→ HOW TO COMPLETE THIS TASK
Give again, word for word, every line in the entries below from the line with "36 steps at" up to and including the line with "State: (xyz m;", and no other line.

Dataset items
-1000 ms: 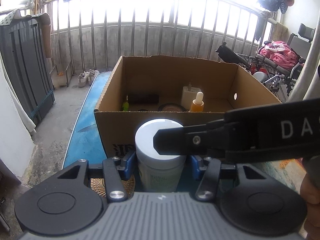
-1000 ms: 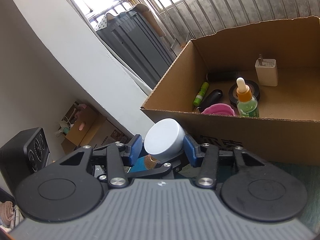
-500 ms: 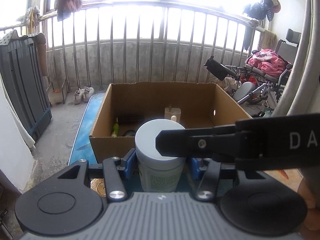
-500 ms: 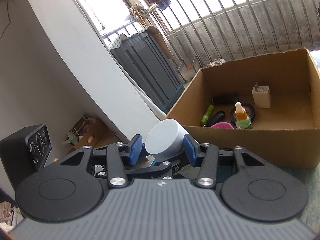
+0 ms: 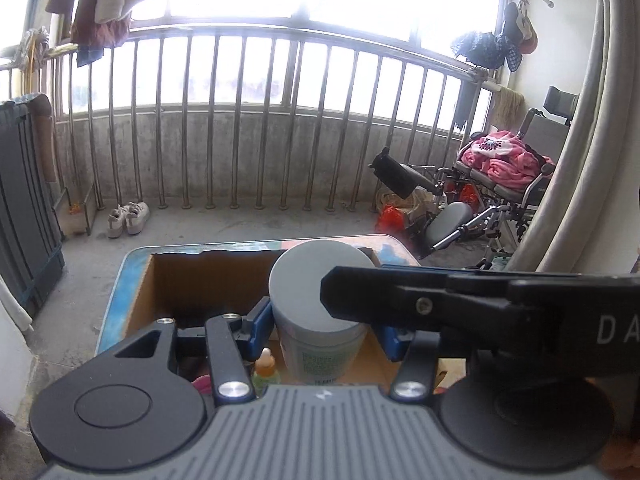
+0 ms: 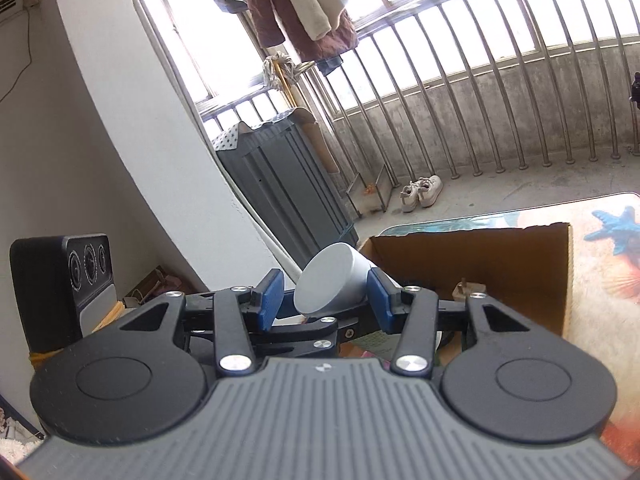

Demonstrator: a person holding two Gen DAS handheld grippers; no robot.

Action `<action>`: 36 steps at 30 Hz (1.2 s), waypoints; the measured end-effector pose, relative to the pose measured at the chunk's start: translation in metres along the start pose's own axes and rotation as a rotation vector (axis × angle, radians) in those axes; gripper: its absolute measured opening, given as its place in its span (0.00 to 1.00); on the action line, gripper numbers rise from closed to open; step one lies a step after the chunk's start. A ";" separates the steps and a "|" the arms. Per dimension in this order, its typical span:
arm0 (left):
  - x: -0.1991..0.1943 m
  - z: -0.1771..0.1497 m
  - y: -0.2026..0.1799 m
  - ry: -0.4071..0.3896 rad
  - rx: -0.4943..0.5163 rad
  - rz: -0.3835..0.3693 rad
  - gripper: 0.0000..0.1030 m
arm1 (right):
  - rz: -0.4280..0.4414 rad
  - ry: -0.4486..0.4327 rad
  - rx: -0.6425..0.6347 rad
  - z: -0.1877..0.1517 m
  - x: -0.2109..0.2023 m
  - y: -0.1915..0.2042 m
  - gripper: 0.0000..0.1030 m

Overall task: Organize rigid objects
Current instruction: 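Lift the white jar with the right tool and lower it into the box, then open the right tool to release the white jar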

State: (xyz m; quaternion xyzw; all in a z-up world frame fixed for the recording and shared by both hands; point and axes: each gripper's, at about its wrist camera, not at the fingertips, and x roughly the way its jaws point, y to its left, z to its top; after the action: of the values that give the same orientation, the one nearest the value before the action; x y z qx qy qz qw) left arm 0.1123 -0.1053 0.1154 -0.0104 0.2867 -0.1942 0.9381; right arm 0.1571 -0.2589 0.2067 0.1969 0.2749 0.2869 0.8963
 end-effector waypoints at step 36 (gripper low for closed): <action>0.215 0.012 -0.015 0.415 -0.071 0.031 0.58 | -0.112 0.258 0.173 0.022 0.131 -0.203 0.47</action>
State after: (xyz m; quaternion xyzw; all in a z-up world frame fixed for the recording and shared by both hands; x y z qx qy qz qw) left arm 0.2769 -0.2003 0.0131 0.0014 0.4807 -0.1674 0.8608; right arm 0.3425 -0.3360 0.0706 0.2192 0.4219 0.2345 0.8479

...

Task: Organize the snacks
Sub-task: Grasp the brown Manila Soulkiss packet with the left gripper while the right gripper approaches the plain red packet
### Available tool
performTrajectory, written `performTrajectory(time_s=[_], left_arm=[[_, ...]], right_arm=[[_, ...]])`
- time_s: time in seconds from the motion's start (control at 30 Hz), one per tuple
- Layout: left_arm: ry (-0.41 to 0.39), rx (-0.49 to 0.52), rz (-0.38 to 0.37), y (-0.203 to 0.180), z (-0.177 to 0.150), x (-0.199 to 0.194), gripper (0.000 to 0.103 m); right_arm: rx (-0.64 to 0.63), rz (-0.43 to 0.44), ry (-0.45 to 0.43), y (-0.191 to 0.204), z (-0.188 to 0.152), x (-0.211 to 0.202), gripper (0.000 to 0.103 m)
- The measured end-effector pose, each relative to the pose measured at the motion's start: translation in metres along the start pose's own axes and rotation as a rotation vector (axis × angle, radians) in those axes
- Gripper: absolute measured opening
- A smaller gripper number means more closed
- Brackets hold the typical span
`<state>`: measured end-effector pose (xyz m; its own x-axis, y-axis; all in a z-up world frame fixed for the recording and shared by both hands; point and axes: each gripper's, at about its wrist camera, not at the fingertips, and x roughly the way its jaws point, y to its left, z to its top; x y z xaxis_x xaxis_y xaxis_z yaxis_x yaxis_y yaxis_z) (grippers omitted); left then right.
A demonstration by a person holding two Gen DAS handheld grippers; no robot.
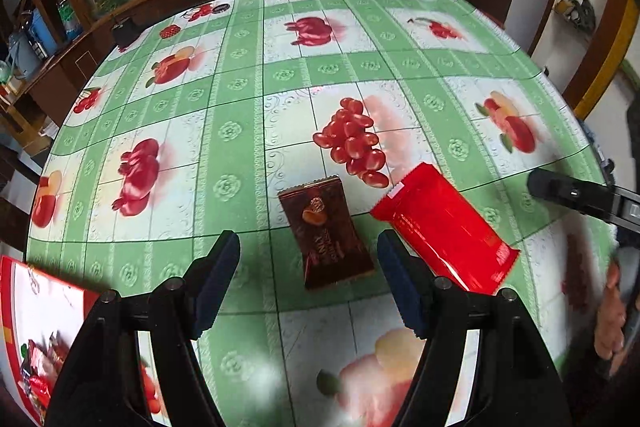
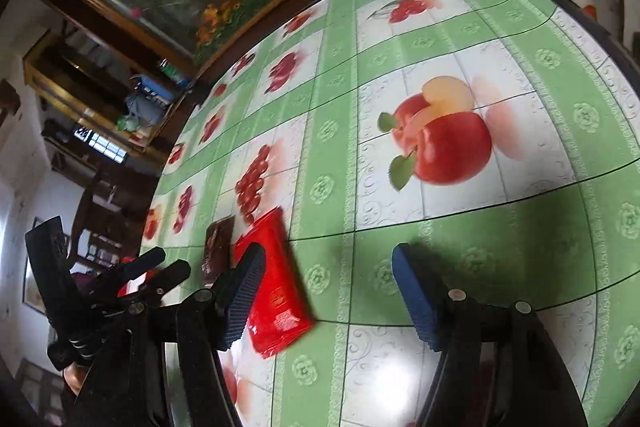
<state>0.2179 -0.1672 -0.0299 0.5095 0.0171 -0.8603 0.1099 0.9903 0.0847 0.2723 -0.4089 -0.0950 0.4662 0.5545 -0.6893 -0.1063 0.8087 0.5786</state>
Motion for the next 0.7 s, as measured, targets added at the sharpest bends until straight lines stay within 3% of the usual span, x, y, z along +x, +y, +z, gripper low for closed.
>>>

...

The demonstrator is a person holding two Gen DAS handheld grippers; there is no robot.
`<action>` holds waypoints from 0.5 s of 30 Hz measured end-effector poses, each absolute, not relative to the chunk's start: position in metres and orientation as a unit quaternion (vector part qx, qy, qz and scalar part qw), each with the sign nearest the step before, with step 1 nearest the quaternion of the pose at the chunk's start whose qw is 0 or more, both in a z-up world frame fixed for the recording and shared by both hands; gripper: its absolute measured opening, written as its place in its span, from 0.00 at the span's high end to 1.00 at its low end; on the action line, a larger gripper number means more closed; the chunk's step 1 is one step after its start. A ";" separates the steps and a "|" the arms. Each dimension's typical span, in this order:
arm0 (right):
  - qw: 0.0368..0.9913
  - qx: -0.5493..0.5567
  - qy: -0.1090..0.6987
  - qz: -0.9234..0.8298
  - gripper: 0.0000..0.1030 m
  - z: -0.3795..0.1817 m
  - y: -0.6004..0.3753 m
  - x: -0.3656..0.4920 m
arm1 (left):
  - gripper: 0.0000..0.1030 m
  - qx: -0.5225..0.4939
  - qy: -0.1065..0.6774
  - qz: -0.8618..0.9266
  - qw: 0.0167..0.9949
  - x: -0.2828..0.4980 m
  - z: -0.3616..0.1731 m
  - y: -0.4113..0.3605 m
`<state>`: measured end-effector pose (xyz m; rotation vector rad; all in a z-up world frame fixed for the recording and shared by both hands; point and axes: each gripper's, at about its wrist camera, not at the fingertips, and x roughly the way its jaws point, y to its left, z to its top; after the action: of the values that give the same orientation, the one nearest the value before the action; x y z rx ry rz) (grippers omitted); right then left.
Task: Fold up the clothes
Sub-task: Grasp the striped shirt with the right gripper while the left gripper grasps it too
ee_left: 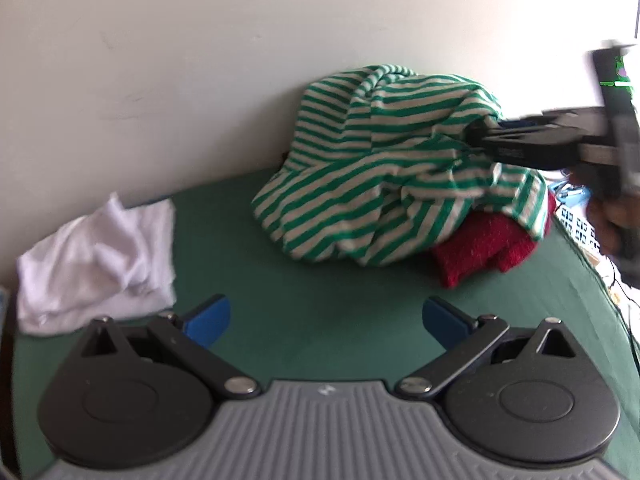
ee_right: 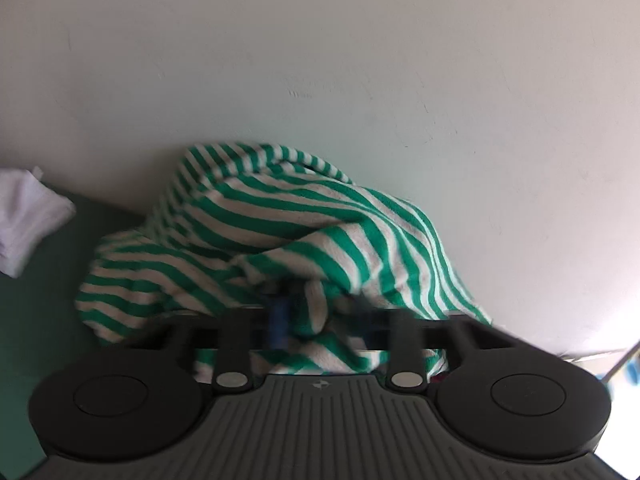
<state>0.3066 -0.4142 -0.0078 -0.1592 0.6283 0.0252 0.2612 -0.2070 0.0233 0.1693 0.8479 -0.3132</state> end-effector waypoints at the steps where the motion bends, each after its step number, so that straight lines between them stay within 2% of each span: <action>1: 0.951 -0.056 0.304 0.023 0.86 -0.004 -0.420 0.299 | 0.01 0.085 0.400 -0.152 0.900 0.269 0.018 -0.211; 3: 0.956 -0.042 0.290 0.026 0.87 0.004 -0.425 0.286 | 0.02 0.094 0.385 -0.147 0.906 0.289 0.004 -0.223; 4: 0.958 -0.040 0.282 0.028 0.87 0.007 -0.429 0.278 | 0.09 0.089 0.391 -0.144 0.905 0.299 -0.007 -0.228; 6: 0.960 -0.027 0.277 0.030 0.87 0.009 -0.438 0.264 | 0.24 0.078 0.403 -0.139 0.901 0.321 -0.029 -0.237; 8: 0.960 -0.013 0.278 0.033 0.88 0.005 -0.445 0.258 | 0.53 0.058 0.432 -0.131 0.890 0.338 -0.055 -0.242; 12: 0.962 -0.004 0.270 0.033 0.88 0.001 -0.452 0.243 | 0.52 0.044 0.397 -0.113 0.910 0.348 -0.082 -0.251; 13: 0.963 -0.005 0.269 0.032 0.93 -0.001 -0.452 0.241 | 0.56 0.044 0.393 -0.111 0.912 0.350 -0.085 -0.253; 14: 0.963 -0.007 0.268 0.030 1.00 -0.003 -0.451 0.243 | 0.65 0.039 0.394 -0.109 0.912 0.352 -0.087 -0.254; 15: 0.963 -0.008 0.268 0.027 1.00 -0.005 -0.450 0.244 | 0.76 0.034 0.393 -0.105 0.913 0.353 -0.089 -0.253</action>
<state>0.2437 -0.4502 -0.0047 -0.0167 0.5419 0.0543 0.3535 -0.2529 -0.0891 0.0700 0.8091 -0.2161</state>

→ ANSWER TO THE EXERCISE
Action `<action>`: 36 steps at 30 Hz (1.2 s), waypoints; the measured end-effector pose, relative to the pose measured at the chunk's start: translation in metres along the start pose's own axes and rotation as a rotation vector (axis × angle, radians) in those axes; gripper: its absolute measured opening, given as its place in its span (0.00 to 1.00); on the action line, gripper numbers rise from closed to open; step one lies a step after the chunk's start. A ";" separates the steps and a "|" the arms. Per dimension in this order, its typical span:
arm0 (left):
  - x: -0.1991..0.1943 m
  - z: -0.1771..0.1497 m
  - y: -0.2026..0.1799 m
  - ry: -0.4071..0.3896 rad
  - rx: -0.4943..0.5163 rad
  - rz: -0.3835..0.3693 rad
  - gripper: 0.0000..0.1030 m
arm1 (right):
  - rz: -0.4280..0.4414 rad
  - ry: -0.4486..0.4327 rad
  - rx: -0.6425..0.6347 rad
  - z: -0.1877..0.1517 m
  - x: -0.2109..0.2023 m
  - y: -0.1915..0.2042 m
  - gripper: 0.0000..0.1030 m

Overall task: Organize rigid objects
Current instruction: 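Lift the white jar with the right tool and lower it into the box, then open the right tool to release the white jar
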
State: (xyz m; quaternion xyzw; all in a z-up world frame fixed for the recording and shared by both hands; point and axes: each gripper's, at about its wrist camera, not at the fingertips, and x roughly the way its jaws point, y to its left, z to its top; after the action: of the values that give the same orientation, the one nearest the value before the action; x y z qx qy qz qw) left arm 0.1123 -0.1053 0.1154 -0.0104 0.2867 -0.1942 0.9381; right arm 0.1571 -0.2589 0.2067 0.1969 0.2749 0.2869 0.8963

There is no more to this exercise.